Love him or loathe him, you can’t knock Jay-Z’s hustle.

The rapper turned mogul has stepped up his business game considerably over the past several years, first by owning (and then selling) his stake in his hometown Brooklyn Nets, then starting his own sports agency, and finally this week announcing a new deal with Android that could permanently alter the mobile music market.

Jay-Z is teaming up with Samsung to release his new album, “Magna Carta Holy Grail”, on July 4. The new release will be free for the first one million Android users who download an app for the album. It’s a unique partnership and the first of its kind. TechHive points out that for Samsung, “it’s a chance to be associated with one of the coolest cats in pop culture and to showcase the company’s ability to compete with iTunes radio.”

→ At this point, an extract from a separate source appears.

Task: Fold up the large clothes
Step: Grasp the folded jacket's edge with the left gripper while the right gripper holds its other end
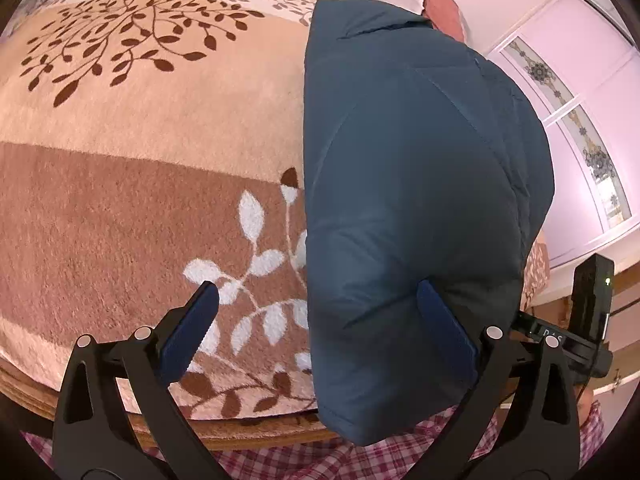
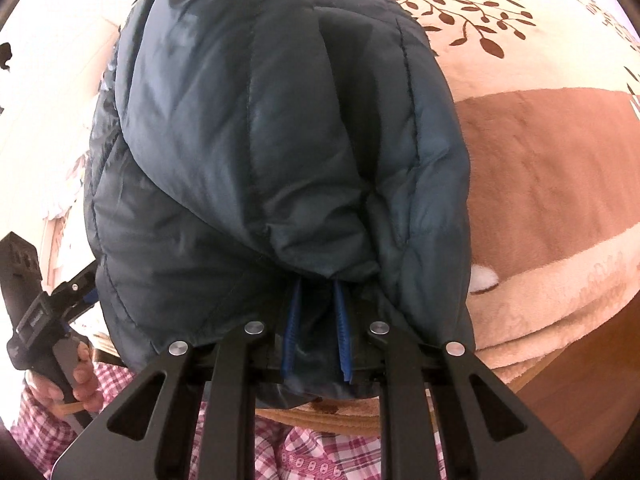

But there’s obviously a big upside for Jay-Z, too. Mostly, the new Android deal shows what makes him a really savvy businessman: he knows his market. And that market just so happens to be the millions of young people of color who are adopting smartphones at astonishingly high rates. It’s a market in which Google has long reigned supreme, and the fruits are finally showing.

phone_market.png

More than half of Americans — 56 percent — are now smartphone owners. And while Android is on its way to taking over the lion’s share of the U.S. smartphone market, smartphone ownership has long been colored by race. Back in 2010, the Pew Internet & American Life Project did a comprehensive study of exactly who owns which kinds of cell phones. Three years later those numbers may seem a bit dated considering how quickly the industry changes, but the overall takeaways are still the same. Here’s more from Pew’s more recent data from this year:

Android and iPhone owners are equally common within the cell owner population as a whole, although this ratio differs across various demographic groups. Cell phone owners from a wide range of educational and household income groupings have similar levels of Android adoption, but those from the upper end of the income and education spectrum are much more likely than those with lower income and educational levels to say they own an iPhone. Indeed, fully half—49%—of cell owners with a household income of $150,000 or more say their phone is an iPhone. And African-American cell owners are more likely than whites or Latinos to say that their phone is an Android device as opposed to an iPhone.

But while people are adopting smartphones at faster rates than ever, the market for them is, like Jay-Z pointed out, the Wild, Wild West: unregulated and often predatory. Here’s a snippet of reporting I did on this a couple of years ago:

mobile wireless is quickly taking shape as a second Internet, one in which people of color and users with little income are entirely dependent upon cell phone companies for access. That Internet is unregulated. Companies are free to do as they please with customers—they can control what users see, do and say online. And as the country grows more dependent on high speed Internet, the handful of companies who own its mobile version are steadily working to consolidate their power. Whether and how policy makers allow that to happen may determine who gets a voice in our 21st century economy, and who’s left as its prey.